Hi,
Here is a proposal to make ElasticSearch optional in our distributed
product/flavor/server.
Comments are welcome.
## Why?
Some people have expressed the need of using a distributed James without
ElasticSearch:
- in some comment here: https://issues.apache.org/jira/browse/JAMES-3086
- one of our customers plan to deploy a distributed James server for
serving POP3 encrypted emails. This deployment does not rely on
searching features. However as part of current Distributed James server
he is forced to rely on ElasticSearch email indexing.
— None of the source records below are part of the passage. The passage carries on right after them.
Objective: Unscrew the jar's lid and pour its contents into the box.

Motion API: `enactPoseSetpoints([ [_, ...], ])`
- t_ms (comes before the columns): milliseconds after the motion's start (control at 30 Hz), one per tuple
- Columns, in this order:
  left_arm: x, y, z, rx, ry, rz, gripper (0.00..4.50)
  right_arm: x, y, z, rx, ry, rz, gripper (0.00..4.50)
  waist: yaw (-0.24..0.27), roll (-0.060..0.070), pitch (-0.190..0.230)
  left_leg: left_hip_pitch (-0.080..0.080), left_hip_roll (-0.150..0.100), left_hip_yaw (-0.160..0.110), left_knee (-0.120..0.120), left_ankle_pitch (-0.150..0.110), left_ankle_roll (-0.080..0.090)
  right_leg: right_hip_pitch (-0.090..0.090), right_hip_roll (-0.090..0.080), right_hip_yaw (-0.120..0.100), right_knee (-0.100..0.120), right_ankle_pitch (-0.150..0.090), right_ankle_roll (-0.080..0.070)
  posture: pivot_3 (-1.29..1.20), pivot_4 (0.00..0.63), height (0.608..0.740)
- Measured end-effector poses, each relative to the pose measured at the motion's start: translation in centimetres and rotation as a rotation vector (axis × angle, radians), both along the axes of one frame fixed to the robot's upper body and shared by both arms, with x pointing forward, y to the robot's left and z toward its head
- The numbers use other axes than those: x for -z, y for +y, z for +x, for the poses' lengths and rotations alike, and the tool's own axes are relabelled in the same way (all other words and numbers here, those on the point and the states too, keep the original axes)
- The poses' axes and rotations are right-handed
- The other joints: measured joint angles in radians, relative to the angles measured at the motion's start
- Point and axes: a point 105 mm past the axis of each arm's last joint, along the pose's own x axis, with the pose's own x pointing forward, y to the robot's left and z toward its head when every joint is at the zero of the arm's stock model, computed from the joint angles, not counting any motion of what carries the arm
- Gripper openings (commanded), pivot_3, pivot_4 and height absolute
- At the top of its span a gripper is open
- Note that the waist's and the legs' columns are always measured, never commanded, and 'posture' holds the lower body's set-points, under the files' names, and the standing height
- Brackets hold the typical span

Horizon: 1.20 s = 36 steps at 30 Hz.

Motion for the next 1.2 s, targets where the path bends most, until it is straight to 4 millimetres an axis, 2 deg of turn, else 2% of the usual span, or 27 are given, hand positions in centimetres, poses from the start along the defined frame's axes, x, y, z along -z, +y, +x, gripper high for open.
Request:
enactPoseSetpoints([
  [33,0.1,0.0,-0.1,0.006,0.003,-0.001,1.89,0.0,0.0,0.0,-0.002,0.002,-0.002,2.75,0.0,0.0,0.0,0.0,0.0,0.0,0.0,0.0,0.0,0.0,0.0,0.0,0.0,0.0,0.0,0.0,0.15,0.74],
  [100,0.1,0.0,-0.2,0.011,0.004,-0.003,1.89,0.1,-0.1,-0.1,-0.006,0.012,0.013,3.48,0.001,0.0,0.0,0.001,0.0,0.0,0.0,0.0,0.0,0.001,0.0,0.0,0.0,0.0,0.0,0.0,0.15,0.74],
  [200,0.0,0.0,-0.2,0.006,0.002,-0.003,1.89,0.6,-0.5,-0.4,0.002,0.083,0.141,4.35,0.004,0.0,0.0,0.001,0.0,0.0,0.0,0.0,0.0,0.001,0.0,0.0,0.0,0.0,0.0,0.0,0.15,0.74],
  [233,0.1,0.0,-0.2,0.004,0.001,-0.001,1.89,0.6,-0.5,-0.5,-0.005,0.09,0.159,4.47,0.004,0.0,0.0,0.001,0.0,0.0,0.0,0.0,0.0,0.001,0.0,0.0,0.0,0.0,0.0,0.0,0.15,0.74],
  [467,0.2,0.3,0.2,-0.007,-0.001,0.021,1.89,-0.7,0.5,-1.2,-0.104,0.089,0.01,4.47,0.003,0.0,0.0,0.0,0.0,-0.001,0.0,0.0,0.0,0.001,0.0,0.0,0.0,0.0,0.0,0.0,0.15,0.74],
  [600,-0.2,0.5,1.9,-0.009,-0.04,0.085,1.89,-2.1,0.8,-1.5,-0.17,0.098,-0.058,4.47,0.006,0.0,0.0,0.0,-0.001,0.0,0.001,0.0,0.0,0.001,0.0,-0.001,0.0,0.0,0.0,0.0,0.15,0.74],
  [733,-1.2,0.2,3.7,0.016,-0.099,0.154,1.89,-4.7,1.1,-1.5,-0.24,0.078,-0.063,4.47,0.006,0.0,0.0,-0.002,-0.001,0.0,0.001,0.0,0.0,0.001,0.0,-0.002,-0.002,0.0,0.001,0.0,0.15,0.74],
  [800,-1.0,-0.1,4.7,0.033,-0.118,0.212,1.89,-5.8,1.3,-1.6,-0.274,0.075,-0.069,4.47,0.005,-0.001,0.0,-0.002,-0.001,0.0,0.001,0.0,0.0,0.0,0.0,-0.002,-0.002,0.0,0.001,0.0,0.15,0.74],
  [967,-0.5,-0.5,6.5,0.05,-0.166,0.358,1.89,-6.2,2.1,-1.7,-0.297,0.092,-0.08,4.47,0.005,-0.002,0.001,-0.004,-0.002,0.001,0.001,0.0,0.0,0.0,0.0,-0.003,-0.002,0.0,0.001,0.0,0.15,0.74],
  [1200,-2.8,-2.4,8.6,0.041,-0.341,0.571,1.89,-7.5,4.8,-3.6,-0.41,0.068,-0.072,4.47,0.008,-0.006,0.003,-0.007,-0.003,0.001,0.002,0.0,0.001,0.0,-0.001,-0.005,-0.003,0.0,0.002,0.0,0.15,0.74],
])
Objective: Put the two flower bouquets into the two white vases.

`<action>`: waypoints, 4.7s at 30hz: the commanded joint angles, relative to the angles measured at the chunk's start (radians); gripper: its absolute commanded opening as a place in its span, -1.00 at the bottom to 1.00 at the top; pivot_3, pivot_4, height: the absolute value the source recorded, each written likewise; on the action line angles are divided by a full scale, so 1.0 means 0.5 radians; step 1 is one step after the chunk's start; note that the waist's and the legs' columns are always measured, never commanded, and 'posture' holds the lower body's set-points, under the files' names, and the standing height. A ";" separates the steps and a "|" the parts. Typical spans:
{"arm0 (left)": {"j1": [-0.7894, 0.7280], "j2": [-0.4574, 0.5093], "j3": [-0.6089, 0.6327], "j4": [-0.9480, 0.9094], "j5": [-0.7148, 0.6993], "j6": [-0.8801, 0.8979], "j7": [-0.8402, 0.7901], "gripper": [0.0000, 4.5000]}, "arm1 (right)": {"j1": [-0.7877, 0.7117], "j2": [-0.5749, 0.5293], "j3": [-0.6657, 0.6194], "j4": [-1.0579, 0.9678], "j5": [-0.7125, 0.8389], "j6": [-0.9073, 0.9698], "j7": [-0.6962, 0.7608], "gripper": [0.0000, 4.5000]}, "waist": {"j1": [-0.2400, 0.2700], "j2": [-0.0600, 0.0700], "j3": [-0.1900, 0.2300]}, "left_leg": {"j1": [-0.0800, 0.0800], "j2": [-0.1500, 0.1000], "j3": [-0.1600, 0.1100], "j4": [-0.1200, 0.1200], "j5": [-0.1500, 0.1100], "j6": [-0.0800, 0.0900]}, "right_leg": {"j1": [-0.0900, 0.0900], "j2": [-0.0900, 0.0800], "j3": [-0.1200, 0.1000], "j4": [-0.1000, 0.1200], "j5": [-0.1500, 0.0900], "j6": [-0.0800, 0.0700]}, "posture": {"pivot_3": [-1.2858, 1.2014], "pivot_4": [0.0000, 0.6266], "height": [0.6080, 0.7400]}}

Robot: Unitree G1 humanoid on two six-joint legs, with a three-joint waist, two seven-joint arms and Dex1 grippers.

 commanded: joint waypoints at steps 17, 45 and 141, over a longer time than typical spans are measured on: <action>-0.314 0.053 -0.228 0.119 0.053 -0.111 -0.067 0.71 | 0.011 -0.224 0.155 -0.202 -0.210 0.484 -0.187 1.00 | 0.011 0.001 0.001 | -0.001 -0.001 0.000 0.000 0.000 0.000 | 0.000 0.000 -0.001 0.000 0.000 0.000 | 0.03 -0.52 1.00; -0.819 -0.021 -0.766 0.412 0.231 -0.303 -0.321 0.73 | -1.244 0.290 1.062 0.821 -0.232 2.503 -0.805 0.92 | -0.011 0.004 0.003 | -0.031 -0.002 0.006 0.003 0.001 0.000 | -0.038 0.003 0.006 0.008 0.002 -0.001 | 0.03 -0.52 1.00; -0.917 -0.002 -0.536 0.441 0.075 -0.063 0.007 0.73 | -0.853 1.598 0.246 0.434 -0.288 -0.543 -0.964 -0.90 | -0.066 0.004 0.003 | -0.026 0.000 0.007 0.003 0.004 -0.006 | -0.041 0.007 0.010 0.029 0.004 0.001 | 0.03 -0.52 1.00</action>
This results in wasted resources as maintaining an ElasticSearch cluster
to keep up with the volume is expensive.
Maintaining an ElasticSearch cluster when not needed is costly at
several levels:
- cost of infrastructure to deploy it
- cost of people having to maintain it
- performance cost on James to unnecessarily index data
## How ?
Scanning search is a search implementation that is running on top of any
mailbox implementation, even distributed ones and does not require to
index data.
Scanning Search is tested both at the component level (unit test) but
also passes IMAP (MPT) tests on top of Cassandra implementation, as well
as JMAP memory tests, thus delivers correct results. Of course it does
not support full text search.
We should allow Distributed James to optionally rely on scanning search
instead of ElasticSearch.
- Scanning search should be advised for deployments rarely searching data
- ElasticSearch should be advised when search is frequent or requires
high performance
We could use module choosing [1] to choose between scanning search and
ElasticSearch.
To be noted that scanning search introduces no other dependencies as it
is part of mailbox-store thus causes no risk of library clashes.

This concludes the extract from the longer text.